We clock in to Day Shift as it seemingly looks to revitalize the vampire genre on the big screen or, in this instance, on the streaming screens. Not that the genre’s been dead, or undead for that matter, but… This surprisingly good horror comedy sets up another bloody franchise for Netflix to sink its teeth into.
The ironically named Bud Jablonski, portrayed by Jamie Foxx, is a vampire hunter disguised as a pool cleaner in the mean streets of L.A., extracting the fangs of different vampire species for cash. In order to keep Bud’s ex-wife from moving their young daughter to Florida, he must take advantage of one last one last chance from a friend in his Old Secret Vampire Hunting Agency to get the quick cash he needs to help make ends meet. Unfortunately for Bud, his most recent kill pits him against one of the oldest Vampires in L.A. who is now out for blood. Specifically his!
Nothing like a vengeance plot to make a vampire movie that much sweeter. While we’re far removed from the gory days of vampire flicks like Blade, Underworld, or even Twilight– which, funny enough, there’s a good joke riffing on the Twilight Saga in this film– Day Shift puts in overtime to set up a world ripe with potential. Does this live up to its fullest? No. But it still works, for the most part. First time feature director/long time second unit director, JJ Perry, successfully sells a Los Angeles that is completely overrun by the undead yet no one knows it. I like the sandbox we get to play in and the lore presented sets up enough goodwill to warrant future stories.

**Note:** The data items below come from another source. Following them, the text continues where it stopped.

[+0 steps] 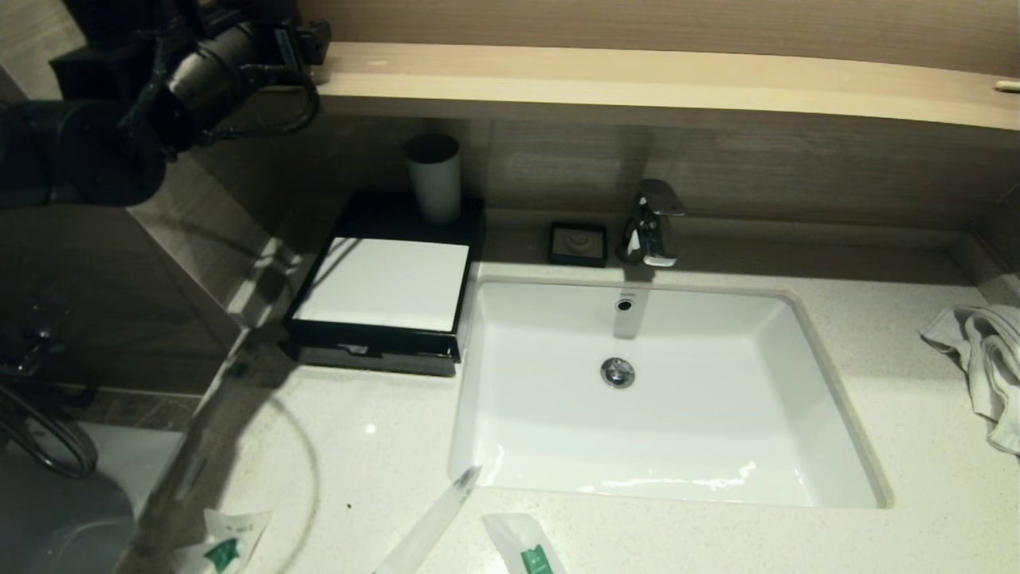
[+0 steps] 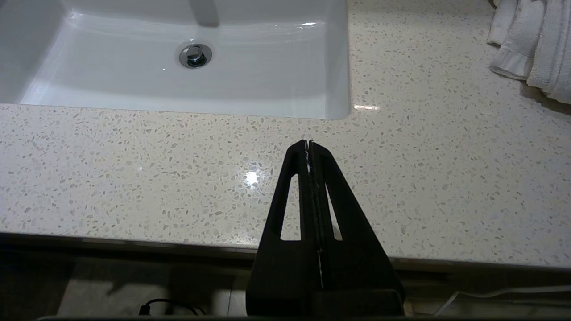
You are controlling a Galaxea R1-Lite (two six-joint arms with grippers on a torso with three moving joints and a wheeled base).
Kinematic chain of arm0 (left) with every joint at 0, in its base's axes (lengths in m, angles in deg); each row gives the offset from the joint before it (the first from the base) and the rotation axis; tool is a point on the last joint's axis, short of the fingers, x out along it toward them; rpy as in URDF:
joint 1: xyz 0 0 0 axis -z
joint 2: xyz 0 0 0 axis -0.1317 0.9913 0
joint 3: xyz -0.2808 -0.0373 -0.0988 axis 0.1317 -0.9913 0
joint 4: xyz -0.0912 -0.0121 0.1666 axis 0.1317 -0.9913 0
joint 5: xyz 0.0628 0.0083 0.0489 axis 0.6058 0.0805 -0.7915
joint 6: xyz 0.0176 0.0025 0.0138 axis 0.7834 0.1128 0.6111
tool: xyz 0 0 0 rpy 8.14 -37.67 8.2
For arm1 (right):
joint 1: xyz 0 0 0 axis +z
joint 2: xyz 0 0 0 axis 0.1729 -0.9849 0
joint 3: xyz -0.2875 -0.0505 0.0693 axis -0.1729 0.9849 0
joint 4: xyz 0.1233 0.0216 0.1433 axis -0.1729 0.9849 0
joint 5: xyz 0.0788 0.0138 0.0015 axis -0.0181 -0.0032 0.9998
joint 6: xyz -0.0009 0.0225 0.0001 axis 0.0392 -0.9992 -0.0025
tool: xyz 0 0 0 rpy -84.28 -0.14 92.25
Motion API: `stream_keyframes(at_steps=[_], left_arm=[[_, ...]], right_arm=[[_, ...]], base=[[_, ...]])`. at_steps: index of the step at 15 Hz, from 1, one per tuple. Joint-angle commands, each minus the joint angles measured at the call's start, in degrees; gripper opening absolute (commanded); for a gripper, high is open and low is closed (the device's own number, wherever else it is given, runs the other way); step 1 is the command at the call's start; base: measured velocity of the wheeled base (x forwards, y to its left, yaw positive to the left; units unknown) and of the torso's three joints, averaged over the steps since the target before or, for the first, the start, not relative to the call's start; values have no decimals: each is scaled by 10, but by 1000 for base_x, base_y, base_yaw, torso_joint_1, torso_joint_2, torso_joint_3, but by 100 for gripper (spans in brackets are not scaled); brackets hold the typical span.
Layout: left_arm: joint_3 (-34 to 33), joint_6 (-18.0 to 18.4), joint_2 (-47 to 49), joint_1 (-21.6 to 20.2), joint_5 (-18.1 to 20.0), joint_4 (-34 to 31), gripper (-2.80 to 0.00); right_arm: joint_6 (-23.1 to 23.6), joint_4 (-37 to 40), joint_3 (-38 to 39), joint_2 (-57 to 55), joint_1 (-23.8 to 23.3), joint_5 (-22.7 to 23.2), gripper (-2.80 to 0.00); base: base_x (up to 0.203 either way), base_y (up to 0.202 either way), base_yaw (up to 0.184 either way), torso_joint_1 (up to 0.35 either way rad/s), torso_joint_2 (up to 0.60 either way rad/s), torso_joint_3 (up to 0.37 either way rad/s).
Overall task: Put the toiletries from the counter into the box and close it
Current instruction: Pick up the cup
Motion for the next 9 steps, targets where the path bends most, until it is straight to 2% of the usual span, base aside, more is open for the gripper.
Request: stream_keyframes(at_steps=[1,9], left_arm=[[3,0,5,0,-1,2,0],[13,1,16,-1,-3,2,0]], right_arm=[[0,0,0,0,0,1,-280],[0,0,0,0,0,1,-280]], base=[[0,0,0,0,0,0],[0,0,0,0,0,0]])
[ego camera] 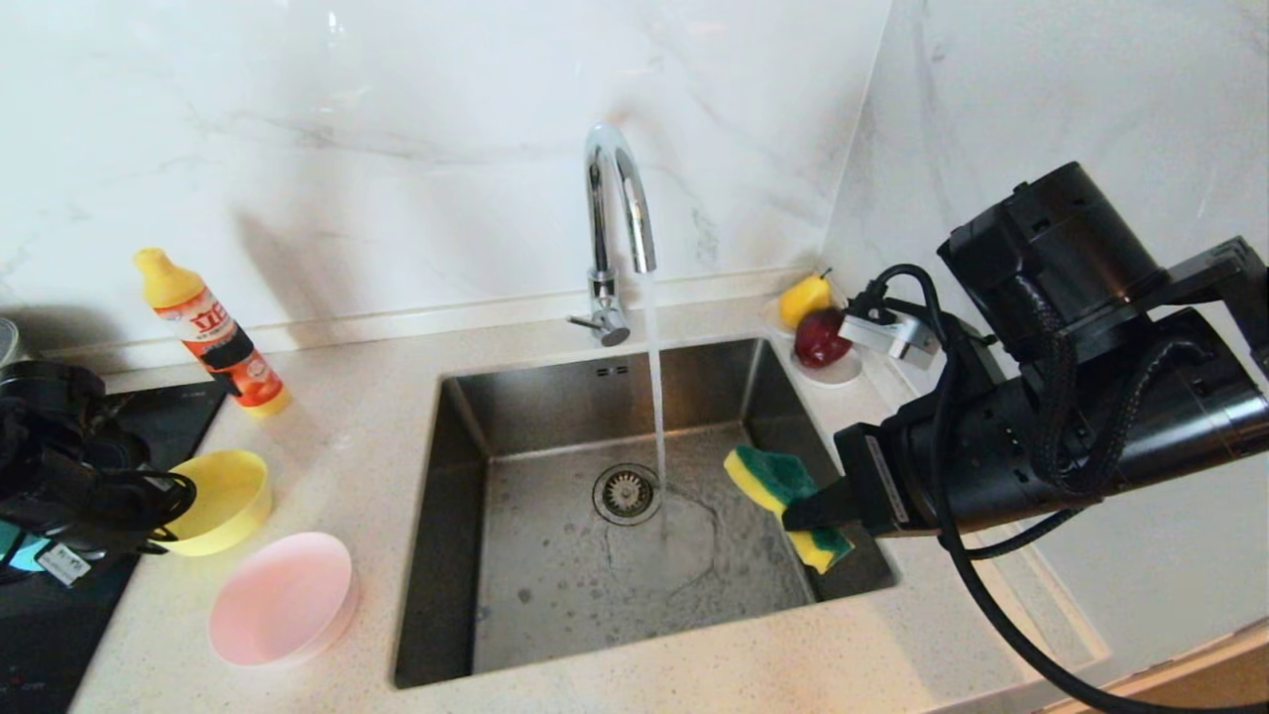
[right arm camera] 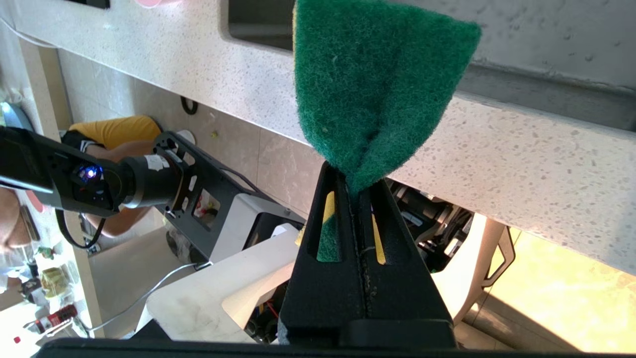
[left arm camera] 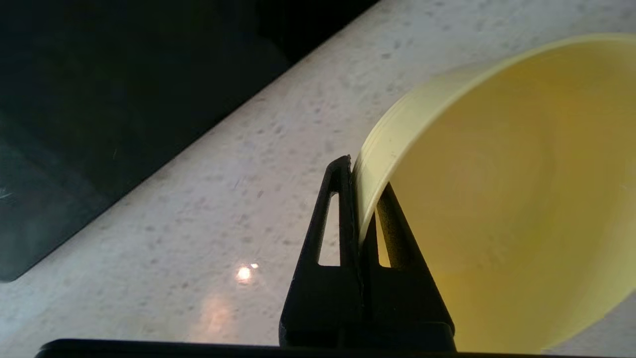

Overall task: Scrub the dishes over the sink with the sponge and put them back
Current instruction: Place the bowl on the table, then wash the bowl

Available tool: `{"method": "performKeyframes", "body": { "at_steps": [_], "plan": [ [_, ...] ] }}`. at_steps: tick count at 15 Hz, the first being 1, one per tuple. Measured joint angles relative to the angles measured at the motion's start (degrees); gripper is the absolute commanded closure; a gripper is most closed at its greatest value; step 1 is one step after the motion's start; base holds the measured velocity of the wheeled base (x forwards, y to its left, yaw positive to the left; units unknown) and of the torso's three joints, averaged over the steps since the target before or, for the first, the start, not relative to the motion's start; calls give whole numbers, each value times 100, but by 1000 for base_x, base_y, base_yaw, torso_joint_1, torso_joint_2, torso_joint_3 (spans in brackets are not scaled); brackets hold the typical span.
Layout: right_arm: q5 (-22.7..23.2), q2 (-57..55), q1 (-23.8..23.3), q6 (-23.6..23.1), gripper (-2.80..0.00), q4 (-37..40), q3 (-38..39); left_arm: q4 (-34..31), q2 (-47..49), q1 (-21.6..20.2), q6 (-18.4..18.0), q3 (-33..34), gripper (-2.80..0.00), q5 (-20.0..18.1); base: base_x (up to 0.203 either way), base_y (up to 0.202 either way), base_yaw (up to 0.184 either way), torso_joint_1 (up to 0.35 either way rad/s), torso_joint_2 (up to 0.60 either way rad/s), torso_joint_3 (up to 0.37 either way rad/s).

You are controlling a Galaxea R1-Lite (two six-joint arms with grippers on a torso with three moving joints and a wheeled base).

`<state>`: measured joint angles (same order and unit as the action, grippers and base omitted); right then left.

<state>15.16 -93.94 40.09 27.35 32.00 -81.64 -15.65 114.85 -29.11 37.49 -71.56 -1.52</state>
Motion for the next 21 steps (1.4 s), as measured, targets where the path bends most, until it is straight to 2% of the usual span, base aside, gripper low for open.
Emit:
{"method": "performKeyframes", "body": {
  "at_steps": [2,9,10,15,19,20,21],
  "plan": [
    [0,-10,1,4,0,0,0,11,28,-109,-9,-133,0,-248,0,0,0,0,0,0],
    [2,-71,17,2,0,-2,-27,4,270,-159,-12,-560,0,-298,0,0,0,0,0,0],
    [2,-77,17,2,0,0,-30,6,305,-160,-10,-589,-280,-294,0,0,0,0,0,0],
    [-3,-63,15,2,0,-2,-22,-33,320,-162,20,-699,-280,-302,0,0,0,0,0,0],
    [-5,-63,11,0,0,-2,-41,-147,-235,-167,72,-737,-280,-316,0,0,0,0,0,0],
    [-5,-69,12,2,0,-2,-50,-202,-449,-167,77,-746,0,-318,0,0,0,0,0,0],
    [-5,-74,15,2,0,-2,-63,-317,-678,-167,67,-763,0,-317,0,0,0,0,0,0]
  ]
}}
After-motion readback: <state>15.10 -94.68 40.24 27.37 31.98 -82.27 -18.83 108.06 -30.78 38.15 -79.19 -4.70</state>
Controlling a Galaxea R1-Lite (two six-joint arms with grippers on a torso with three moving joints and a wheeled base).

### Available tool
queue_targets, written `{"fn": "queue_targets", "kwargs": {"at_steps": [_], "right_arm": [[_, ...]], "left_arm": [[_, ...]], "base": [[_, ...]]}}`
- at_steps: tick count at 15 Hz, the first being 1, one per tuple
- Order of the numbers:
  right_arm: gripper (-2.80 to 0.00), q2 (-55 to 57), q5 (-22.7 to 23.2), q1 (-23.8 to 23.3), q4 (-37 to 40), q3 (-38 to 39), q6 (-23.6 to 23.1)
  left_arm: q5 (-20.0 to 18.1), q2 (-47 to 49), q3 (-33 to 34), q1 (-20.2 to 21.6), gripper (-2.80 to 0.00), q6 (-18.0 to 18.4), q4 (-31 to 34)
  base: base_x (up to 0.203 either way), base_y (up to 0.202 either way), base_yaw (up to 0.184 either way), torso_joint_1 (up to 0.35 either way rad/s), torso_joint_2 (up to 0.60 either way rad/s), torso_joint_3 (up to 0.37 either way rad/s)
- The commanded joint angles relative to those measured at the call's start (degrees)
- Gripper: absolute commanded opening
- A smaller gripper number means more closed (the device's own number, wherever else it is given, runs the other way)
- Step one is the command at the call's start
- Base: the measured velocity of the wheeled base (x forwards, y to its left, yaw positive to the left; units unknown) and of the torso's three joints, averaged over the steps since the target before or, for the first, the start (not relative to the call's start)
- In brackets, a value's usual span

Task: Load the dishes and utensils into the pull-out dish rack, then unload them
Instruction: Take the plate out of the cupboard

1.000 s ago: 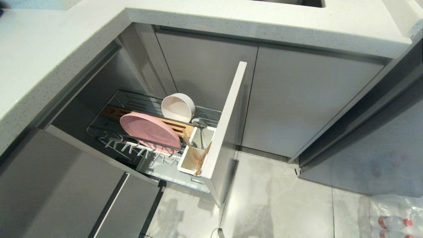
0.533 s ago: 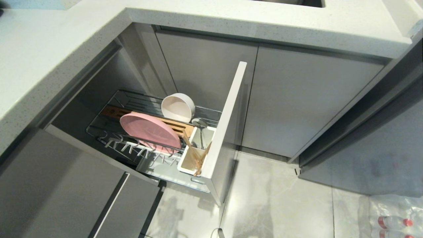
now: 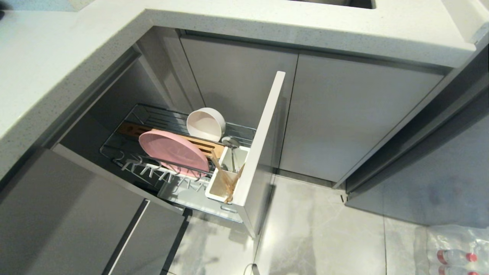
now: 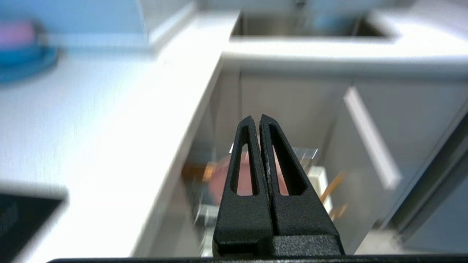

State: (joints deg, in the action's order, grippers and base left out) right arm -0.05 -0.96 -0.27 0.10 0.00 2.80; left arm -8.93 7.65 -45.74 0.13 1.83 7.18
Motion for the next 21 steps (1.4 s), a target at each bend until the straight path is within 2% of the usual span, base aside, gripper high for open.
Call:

Where the film’s fangs lose some of its sharpness with Tyler Tice and Shay Hatten’s screenplay. Not sure where the script lost its bite, but the story lacks the finesse to fully flesh out the world to its bloodiest flavors. We’re introduced to the many machinations that make this agency tick– and vampires drink– yet are held back by clunky dialogue and contrived story beats that play it safe and miss the details needed to set these types of movies apart and make them feel more special.
Day Shift could’ve been Zombieland with vampires! Sadly, it isn’t.
However, what this film lacks in narrative synergy it more than makes up for in tone and action. The action scenes are fantastic! If you want blood, great kills, and kinetic action sequences, Day Shift is a feast.
Additionally, the ensemble fully embraces the zany and has a lot of fun. Foxx is still a classic leading man. The buddy cop comedy between him and David Franco is on point. And while all the jokes in this film, like why this black man is named Bud Jablonski, either land flat or don’t pay off at all, there’s enough physical comedy to make up for it.
All in all, Day Shift can feel conventional in structure and contrived in plot, but it’s a real killer with action and tone. It’s a violent and vengeful horror romp with cool stunts, charming performances and a little bit of a bleeding heart that’ll have you putting the stakes away and craving just a little bit more.